195 lines (159 loc) · 9.76 KB

QANom - Annotating Nominal Predicates with QA-SRL

QANom is a research project aiming for a natural representation of nominalization's predicate-argument relations. It extends the Question Answer driven Semantic Role Labeling (QASRL) framework (see website), which tackled verbal predicates, to the more challenging space of deverbal nominalizations.

This repository is the reference point for the data and software described in the paper QANom: Question-Answer driven SRL for Nominalizations (COLING 2020). To find information for replicating the work described by the QANom paper (crowdsourcing a QANom dataset, identifying nominalization candidates, training and evaluating the baseline models), please refer to the paper_reference_readme.md.

The repo also consists software for using QANom downstream. This mainly includes pipelines for easy usage of the nominalization detection model and of the QANom parsers. This README will guide you through using this software.

Pre-requisite

  • Python 3.7

Installation

From pypi: pip install qanom

If you want to install from source, clone this repository and then install requirements:

git clone https://github.com/kleinay/QANom.git
cd QANom
pip install requirements.txt

End-to-End Pipeline

If you wish to parse sentences with QANom, the best place to start is the QANomEndToEndPipeline class from the qanom.qanom_end_to_end_pipeline module.

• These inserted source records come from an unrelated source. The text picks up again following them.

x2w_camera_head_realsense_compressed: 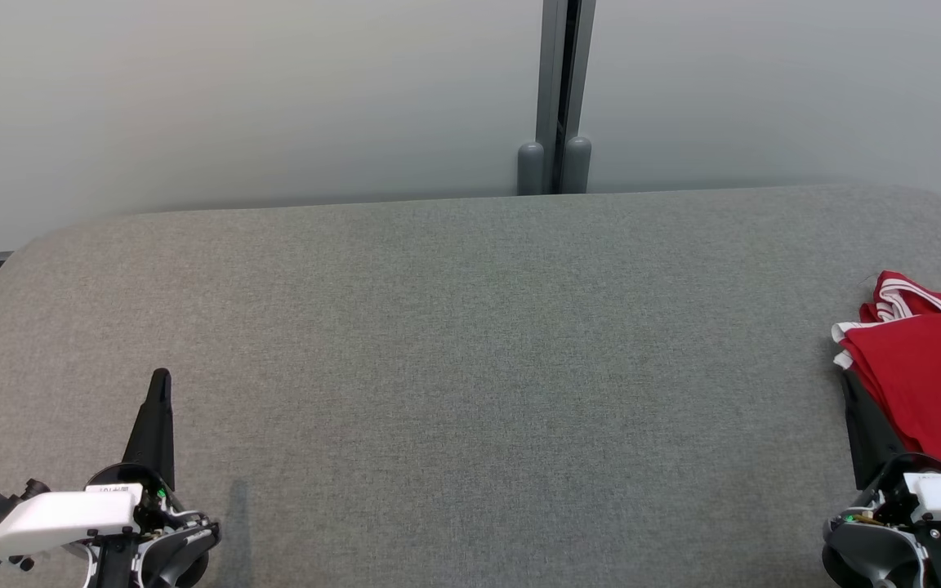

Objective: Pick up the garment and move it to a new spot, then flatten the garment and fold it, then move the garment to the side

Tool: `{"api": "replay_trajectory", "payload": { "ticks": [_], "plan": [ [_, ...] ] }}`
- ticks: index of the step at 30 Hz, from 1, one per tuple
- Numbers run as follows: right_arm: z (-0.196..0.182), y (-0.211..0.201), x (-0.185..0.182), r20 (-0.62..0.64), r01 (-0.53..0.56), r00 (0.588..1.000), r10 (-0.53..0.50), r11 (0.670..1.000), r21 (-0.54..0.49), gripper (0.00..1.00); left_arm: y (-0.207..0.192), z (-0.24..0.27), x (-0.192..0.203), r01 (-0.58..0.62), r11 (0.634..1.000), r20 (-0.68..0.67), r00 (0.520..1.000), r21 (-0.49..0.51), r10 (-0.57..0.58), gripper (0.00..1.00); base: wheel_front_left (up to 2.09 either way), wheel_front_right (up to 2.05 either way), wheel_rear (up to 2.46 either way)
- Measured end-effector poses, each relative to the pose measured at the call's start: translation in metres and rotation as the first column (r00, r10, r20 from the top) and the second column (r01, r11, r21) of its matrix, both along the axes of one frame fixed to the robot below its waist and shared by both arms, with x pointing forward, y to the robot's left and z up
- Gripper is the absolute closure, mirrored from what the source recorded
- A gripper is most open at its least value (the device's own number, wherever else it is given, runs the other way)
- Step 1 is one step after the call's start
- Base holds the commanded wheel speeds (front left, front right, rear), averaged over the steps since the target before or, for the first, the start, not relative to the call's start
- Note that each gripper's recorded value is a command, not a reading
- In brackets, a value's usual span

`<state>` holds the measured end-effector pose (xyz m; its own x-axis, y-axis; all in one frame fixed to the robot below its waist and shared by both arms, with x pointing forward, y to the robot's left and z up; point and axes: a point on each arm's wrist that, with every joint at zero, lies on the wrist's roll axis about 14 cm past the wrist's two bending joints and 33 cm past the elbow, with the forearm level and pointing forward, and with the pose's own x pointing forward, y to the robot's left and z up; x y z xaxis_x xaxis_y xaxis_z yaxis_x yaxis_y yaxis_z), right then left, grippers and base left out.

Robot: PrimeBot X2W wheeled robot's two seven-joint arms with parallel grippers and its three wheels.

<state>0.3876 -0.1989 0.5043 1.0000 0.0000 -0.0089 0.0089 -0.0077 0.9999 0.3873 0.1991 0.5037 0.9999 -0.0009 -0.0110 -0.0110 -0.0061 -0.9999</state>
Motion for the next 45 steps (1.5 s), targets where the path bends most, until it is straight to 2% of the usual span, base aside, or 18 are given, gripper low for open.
{"api": "replay_trajectory", "payload": {
  "ticks": [45],
  "plan": [
    [0.0000,0.0000,0.0000,0.000,0.000,1.000,0.000,1.000,0.000,1.00,0.0000,0.0000,0.0000,0.000,1.000,0.000,1.000,0.000,0.000,1.00,0.00,0.00,0.00]
  ]
}}
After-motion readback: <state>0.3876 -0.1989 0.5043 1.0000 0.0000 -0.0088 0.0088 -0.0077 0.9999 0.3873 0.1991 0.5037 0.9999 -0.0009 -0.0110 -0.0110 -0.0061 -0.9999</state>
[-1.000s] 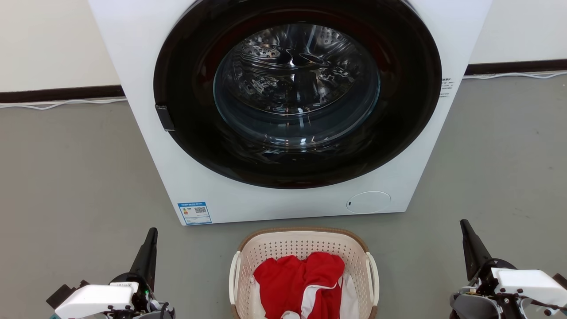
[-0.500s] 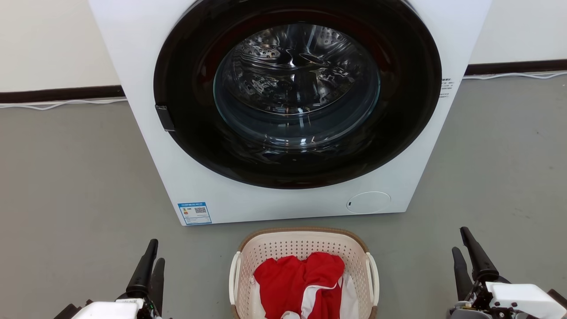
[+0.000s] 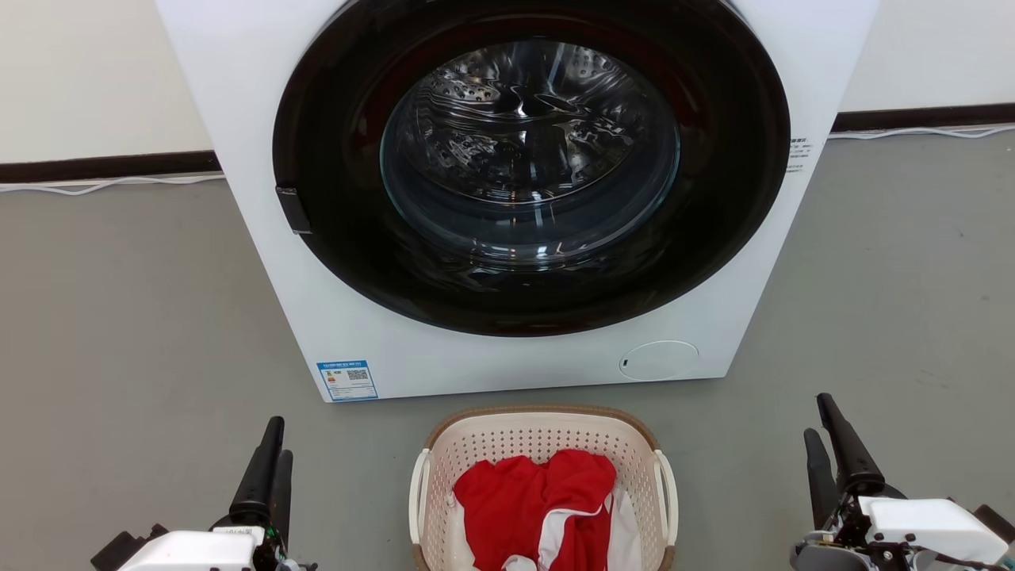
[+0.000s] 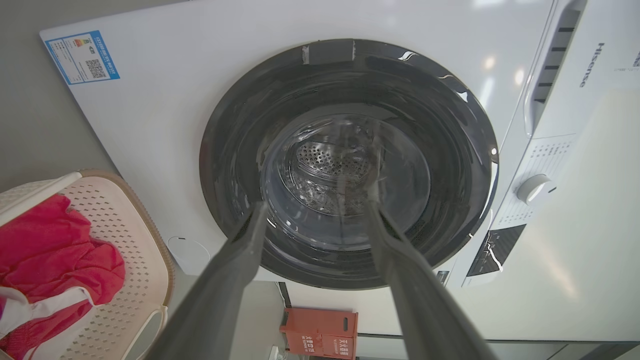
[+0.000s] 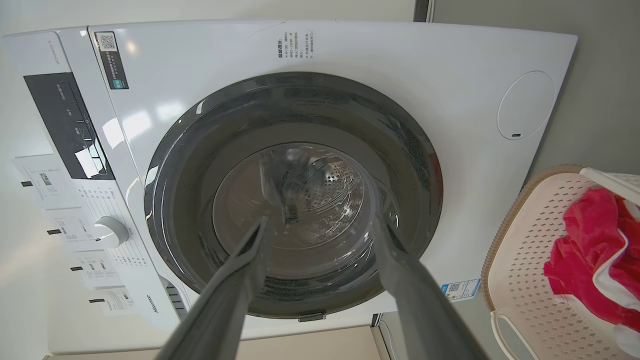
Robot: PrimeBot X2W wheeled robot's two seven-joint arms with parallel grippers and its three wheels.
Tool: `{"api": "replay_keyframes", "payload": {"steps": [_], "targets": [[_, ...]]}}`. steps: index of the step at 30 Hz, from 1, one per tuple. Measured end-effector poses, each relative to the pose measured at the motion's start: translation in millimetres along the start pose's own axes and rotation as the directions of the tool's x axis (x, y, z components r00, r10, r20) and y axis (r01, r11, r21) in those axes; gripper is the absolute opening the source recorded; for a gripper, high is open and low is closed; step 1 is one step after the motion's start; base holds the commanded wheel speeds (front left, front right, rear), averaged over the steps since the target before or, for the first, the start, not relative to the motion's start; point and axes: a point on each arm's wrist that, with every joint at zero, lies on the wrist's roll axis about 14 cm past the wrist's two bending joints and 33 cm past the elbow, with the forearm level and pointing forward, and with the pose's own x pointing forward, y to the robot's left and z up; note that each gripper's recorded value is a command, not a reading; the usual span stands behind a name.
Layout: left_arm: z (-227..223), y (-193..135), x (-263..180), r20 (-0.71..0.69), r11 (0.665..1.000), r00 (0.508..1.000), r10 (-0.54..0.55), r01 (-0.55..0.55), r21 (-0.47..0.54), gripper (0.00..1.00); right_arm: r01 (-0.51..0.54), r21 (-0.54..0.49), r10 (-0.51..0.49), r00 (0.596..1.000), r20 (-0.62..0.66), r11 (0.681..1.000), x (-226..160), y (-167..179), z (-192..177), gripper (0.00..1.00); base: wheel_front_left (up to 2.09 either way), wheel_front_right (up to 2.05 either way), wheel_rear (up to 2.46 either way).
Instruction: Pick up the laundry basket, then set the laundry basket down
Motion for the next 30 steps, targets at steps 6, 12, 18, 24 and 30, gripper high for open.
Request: {"api": "replay_keyframes", "payload": {"steps": [6,12,18,24,30], "targets": [[-0.7,-5.7,1.3,0.004,0.999,1.000,-0.017,0.016,0.045,1.00,-0.021,-0.041,0.021,1.000,-0.001,0.999,1.2,7.0,-1.8,1.00,0.00,0.00,0.00],[-3.3,-10.4,2.2,0.001,0.993,1.000,-0.031,0.030,0.111,1.00,-0.034,-0.096,0.034,0.999,-0.003,0.995,1.5,11.4,-2.4,1.00,0.00,0.00,0.00],[-5.0,-16.2,3.2,-0.003,0.978,0.999,-0.048,0.048,0.201,1.00,-0.051,-0.182,0.051,0.999,-0.003,0.982,1.7,16.9,-3.3,1.00,0.00,0.00,0.00],[-5.6,-19.5,3.8,-0.004,0.953,0.998,-0.060,0.058,0.299,1.00,-0.060,-0.284,0.058,0.998,-0.014,0.957,1.6,19.2,-4.5,1.00,0.00,0.00,0.00],[-6.9,-21.9,4.7,-0.015,0.905,0.998,-0.068,0.068,0.419,1.00,-0.072,-0.373,0.075,0.997,-0.008,0.925,2.2,23.7,-3.3,1.00,0.00,0.00,0.00]]}}
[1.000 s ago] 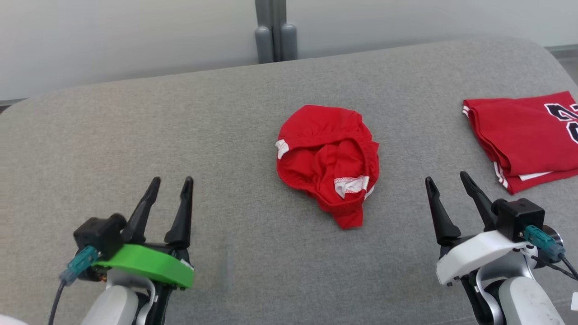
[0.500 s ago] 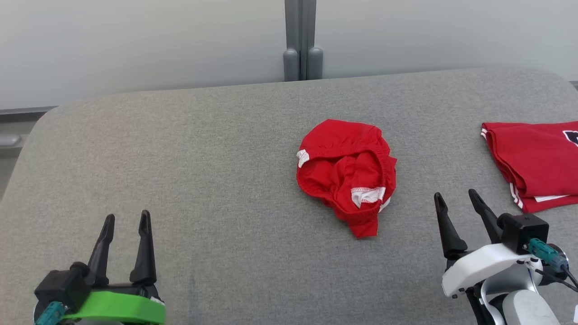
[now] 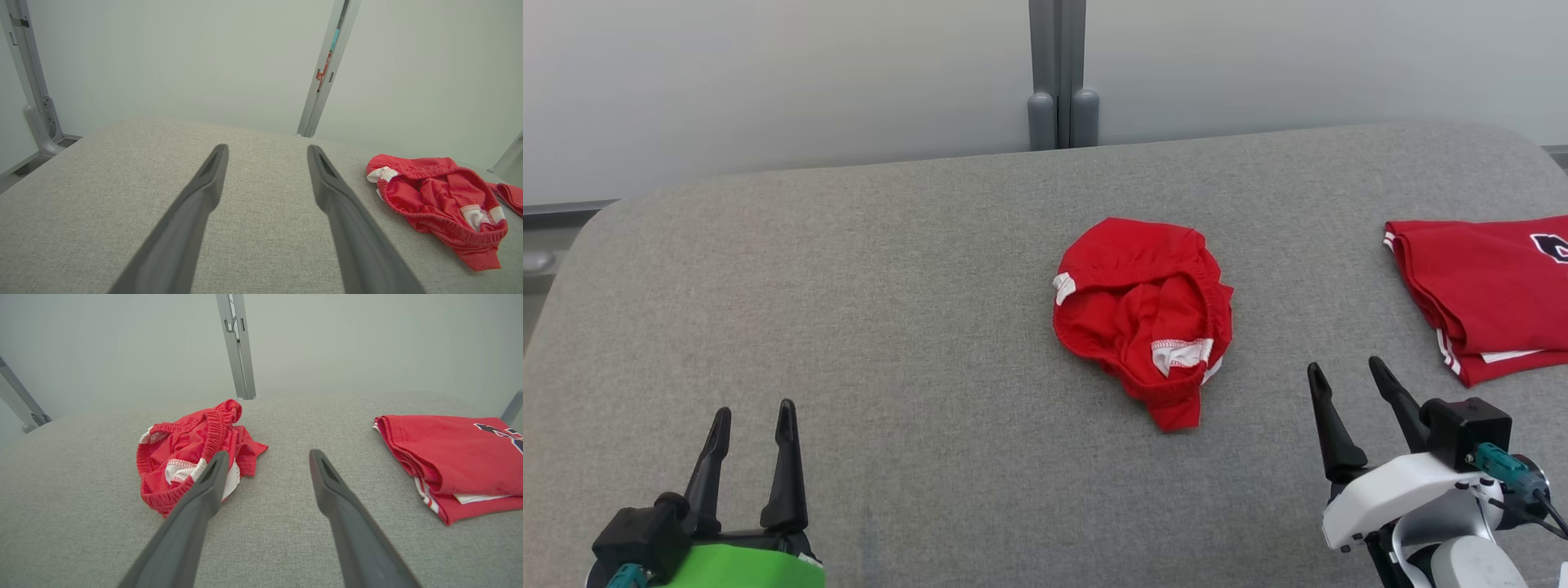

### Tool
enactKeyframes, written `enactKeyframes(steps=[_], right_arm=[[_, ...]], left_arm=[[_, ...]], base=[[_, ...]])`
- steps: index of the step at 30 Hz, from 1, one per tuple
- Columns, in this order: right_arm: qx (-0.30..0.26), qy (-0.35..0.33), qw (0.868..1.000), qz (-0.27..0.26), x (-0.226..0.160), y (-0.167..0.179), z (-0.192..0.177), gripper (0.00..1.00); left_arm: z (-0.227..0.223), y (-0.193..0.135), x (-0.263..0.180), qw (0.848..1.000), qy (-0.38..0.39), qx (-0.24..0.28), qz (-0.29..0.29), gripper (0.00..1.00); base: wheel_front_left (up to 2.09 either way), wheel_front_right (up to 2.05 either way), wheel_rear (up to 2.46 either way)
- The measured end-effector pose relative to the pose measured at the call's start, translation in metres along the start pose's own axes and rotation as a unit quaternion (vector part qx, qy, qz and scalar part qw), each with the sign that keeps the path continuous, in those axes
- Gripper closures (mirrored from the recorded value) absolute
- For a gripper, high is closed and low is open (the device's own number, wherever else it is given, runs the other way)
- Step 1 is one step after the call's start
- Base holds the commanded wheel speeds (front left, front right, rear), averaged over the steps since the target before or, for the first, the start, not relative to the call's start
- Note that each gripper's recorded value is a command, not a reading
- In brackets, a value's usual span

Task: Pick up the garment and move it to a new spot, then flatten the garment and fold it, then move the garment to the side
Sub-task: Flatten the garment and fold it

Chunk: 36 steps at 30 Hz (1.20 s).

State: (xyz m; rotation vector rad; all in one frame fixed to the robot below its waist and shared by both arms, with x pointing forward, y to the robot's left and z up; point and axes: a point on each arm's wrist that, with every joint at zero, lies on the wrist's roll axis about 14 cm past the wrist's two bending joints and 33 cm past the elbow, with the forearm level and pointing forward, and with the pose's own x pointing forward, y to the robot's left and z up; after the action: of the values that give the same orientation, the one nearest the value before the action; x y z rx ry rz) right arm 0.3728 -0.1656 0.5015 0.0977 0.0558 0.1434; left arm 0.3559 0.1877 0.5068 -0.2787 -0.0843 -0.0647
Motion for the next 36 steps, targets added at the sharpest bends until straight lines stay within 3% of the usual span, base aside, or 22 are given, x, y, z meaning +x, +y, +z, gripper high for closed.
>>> enactKeyframes(steps=[16, 23, 29, 36], right_arm=[[0.002, 0.007, 1.0, 0.006, 0.002, 0.004, -0.005, 0.0], [0.003, 0.009, 1.0, -0.005, -0.002, -0.002, -0.006, 0.0], [0.008, 0.005, 1.0, -0.027, -0.007, -0.014, -0.004, 0.0], [0.009, 0.003, 0.998, -0.058, -0.018, -0.032, -0.005, 0.0]], left_arm=[[-0.013, -0.002, 0.003, 1.0, 0.019, -0.001, -0.003, 0.0], [-0.02, -0.056, 0.031, 0.995, 0.042, -0.006, -0.094, 0.0], [-0.042, -0.15, 0.052, 0.965, 0.123, -0.012, -0.23, 0.0], [-0.081, -0.244, 0.045, 0.904, 0.244, -0.019, -0.351, 0.0]], base=[[0.0, 0.0, 0.0], [0.0, 0.0, 0.0], [0.0, 0.0, 0.0], [0.0, 0.0, 0.0]])
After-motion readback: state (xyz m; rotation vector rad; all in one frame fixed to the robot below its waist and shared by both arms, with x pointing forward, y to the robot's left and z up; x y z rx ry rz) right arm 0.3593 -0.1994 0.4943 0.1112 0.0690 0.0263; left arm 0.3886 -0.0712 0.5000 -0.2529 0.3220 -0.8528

This pipeline is first running the Nominalization Detector for identifying the nominal predicates in the sentence (see demo). Then, it sends each nominal predicate to the QAnom-Seq2Seq model (see demo) to parse them with Question-Answer driven Semantic Role Labeling (QASRL).

Usage Example

from qanom.qanom_end_to_end_pipeline import QANomEndToEndPipeline
pipe = QANomEndToEndPipeline(detection_threshold=0.75)
sentence = "The construction of the officer 's building finished right after the beginning of the destruction of the previous construction ."
print(pipe([sentence]))

Output:

[[{'QAs': [{'question': 'what was constructed ?',
     'answers': ["the officer 's"]}],
   'predicate_idx': 1,
   'predicate': 'construction',
   'predicate_detector_probability': 0.7623529434204102,
   'verb_form': 'construct'},
  {'QAs': [{'question': 'what began ?',
     'answers': ['the destruction of the']}],
   'predicate_idx': 11,
   'predicate': 'beginning',
   'predicate_detector_probability': 0.8923847675323486,
   'verb_form': 'begin'},
  {'QAs': [{'question': 'what was destructed ?', 
     'answers': ['the previous']}],
   'predicate_idx': 14,
   'predicate': 'destruction',
   'predicate_detector_probability': 0.849774956703186,
   'verb_form': 'destruct'}]]

Nominalization Detection Model

This model identifies "predicative nominalizations", that is, nominalizations that carry an eventive (or "verbal") meaning in context. It is a bert-base-cased pretrained model, fine-tuned for token classification on top of the "nominalization detection" task as defined and annotated by the QANom project.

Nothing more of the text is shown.